Reproduce each entry below verbatim.

» **Provided material**
# # # #

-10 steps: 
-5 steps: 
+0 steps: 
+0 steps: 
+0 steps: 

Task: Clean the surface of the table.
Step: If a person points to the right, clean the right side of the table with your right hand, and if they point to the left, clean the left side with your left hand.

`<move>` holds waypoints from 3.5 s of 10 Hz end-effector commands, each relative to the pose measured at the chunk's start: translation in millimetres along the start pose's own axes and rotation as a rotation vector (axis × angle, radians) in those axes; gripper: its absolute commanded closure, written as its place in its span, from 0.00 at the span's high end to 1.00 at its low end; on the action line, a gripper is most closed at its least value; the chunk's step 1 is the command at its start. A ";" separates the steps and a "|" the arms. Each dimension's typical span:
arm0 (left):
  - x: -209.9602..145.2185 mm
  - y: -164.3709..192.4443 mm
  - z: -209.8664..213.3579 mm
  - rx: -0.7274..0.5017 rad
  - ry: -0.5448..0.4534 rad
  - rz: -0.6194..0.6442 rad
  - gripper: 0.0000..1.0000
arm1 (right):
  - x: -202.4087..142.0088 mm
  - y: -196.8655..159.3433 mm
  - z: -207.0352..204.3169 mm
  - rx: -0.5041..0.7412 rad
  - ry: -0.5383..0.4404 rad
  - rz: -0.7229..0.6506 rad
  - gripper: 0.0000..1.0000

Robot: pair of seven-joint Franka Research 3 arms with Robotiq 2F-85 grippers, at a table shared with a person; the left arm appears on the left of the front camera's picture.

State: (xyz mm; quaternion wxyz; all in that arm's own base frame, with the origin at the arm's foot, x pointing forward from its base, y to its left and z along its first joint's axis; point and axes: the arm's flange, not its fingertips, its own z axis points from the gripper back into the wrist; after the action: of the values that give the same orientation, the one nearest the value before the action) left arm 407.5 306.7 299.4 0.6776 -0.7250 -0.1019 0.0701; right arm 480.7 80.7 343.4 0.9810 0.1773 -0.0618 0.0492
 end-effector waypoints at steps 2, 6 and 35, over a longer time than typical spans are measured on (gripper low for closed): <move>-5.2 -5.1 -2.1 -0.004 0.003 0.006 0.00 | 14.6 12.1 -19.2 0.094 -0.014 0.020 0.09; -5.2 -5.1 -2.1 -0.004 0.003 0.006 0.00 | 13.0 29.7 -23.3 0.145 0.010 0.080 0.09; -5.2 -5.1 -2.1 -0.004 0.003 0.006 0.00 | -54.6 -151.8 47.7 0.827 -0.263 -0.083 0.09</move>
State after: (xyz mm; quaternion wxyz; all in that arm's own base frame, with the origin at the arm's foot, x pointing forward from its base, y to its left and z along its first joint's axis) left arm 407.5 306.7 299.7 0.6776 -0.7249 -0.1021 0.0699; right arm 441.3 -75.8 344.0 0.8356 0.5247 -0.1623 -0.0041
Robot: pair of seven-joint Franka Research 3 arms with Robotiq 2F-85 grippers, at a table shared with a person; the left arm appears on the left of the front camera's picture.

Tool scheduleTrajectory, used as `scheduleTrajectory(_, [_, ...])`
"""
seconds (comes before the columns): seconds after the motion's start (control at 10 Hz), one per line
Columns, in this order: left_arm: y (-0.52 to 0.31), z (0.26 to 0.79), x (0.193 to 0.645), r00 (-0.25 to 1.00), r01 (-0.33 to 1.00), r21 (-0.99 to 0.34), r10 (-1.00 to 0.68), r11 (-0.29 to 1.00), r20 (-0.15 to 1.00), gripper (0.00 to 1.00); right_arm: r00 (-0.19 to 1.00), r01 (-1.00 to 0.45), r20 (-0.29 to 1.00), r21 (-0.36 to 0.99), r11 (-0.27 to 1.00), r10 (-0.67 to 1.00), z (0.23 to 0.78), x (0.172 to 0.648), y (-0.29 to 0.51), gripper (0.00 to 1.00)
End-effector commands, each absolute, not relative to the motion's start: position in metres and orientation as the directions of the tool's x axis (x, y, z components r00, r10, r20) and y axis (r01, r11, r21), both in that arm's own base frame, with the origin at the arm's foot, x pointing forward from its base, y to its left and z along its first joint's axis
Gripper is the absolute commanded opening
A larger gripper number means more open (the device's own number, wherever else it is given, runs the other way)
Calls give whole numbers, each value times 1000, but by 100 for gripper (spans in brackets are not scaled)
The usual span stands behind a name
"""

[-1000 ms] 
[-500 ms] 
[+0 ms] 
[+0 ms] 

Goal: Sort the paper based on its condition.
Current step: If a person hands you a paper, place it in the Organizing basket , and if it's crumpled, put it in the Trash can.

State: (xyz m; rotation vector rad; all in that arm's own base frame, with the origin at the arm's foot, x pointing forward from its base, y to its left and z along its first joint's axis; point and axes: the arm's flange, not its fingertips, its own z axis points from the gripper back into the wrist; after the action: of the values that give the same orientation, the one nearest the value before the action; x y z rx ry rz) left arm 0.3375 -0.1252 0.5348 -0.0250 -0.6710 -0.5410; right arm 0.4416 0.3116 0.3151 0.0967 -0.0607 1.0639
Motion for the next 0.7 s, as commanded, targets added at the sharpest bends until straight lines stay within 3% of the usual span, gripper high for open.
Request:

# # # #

» **Exercise solution**
-10 steps: 
-5 steps: 
+0 steps: 
+0 steps: 
+0 steps: 

Task: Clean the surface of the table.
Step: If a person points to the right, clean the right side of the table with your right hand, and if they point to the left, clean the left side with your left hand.

`<move>` holds waypoints from 3.5 s of 10 Hz end-effector commands, each relative to the pose measured at the chunk's start: translation in millimetres along the start pose's own axes and rotation as a rotation vector (axis × angle, radians) in those axes; gripper: its absolute commanded closure, written as its place in its span, from 0.00 at the span's high end to 1.00 at its low end; on the action line, a gripper is most closed at its least value; the chunk's step 1 is the command at its start. A ";" separates the steps and a "|" the arms. Each dimension's typical span:
arm0 (left):
  - x: -209.9602..145.2185 mm
  - y: -164.3709..192.4443 mm
  - z: -209.8664..213.3579 mm
  - rx: -0.7274..0.5017 rad
  - ry: -0.5448..0.4534 rad
  - rz: -0.6194..0.6442 rad
  - gripper: 0.0000..1.0000
arm1 (right):
  - x: -202.4087..142.0088 mm
  - y: -196.8655..159.3433 mm
  - z: -207.0352..204.3169 mm
  - rx: -0.5041..0.7412 rad
  - ry: -0.5383..0.4404 rad
  - rz: -0.7229..0.6506 rad
  - gripper: 0.0000..1.0000

Robot: pair of seven-joint Franka Research 3 arms with Robotiq 2F-85 grippers, at a table shared with a person; the left arm appears on the left of the front camera's picture.

State: (xyz mm; quaternion wxyz; all in that arm's own base frame, with the origin at the arm's foot, x pointing forward from its base, y to its left and z along its first joint's axis; point and axes: the arm's flange, not its fingertips, its own z axis points from the gripper back into the wrist; after the action: of the values that give the same orientation, the one nearest the value before the action) left arm 407.5 306.7 299.4 0.6776 -0.7250 -0.1019 0.0701; right arm 480.7 80.7 343.4 0.9810 0.1773 -0.0618 0.0492
 end-effector waypoints at steps 2, 6 and 35, over a longer time than typical spans are measured on (gripper low for closed): <move>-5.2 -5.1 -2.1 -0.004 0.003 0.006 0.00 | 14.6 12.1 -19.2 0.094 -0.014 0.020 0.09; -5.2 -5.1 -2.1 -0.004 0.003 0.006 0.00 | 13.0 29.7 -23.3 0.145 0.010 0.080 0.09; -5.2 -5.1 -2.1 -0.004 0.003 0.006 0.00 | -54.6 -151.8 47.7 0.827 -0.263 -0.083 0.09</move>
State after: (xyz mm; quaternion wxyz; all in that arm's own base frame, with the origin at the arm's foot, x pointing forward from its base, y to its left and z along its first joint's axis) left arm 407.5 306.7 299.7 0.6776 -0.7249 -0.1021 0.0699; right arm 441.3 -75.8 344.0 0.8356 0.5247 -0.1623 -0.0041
Robot: pair of seven-joint Franka Research 3 arms with Robotiq 2F-85 grippers, at a table shared with a person; the left arm appears on the left of the front camera's picture.

Tool scheduleTrajectory, used as `scheduleTrajectory(_, [_, ...])`
"""
seconds (comes before the columns): seconds after the motion's start (control at 10 Hz), one per line
Columns, in this order: left_arm: y (-0.52 to 0.31), z (0.26 to 0.79), x (0.193 to 0.645), r00 (-0.25 to 1.00), r01 (-0.33 to 1.00), r21 (-0.99 to 0.34), r10 (-1.00 to 0.68), r11 (-0.29 to 1.00), r20 (-0.15 to 1.00), gripper (0.00 to 1.00); right_arm: r00 (-0.19 to 1.00), r01 (-1.00 to 0.45), r20 (-0.29 to 1.00), r21 (-0.36 to 0.99), r11 (-0.27 to 1.00), r10 (-0.67 to 1.00), z (0.23 to 0.78), x (0.172 to 0.648), y (-0.29 to 0.51), gripper (0.00 to 1.00)
End-effector commands, each absolute, not relative to the motion's start: position in metres and orientation as the directions of the tool's x axis (x, y, z components r00, r10, r20) and y axis (r01, r11, r21), both in that arm's own base frame, with the origin at the arm's foot, x pointing forward from its base, y to its left and z along its first joint's axis
Gripper is the absolute commanded opening
A larger gripper number means more open (the device's own number, wherever else it is given, runs the other way)
Calls give whole numbers, each value times 1000, but by 100 for gripper (spans in brackets are not scaled)
The usual span stands behind a name
"""

[-1000 ms] 
[-500 ms] 
[+0 ms] 
[+0 ms] 

Goal: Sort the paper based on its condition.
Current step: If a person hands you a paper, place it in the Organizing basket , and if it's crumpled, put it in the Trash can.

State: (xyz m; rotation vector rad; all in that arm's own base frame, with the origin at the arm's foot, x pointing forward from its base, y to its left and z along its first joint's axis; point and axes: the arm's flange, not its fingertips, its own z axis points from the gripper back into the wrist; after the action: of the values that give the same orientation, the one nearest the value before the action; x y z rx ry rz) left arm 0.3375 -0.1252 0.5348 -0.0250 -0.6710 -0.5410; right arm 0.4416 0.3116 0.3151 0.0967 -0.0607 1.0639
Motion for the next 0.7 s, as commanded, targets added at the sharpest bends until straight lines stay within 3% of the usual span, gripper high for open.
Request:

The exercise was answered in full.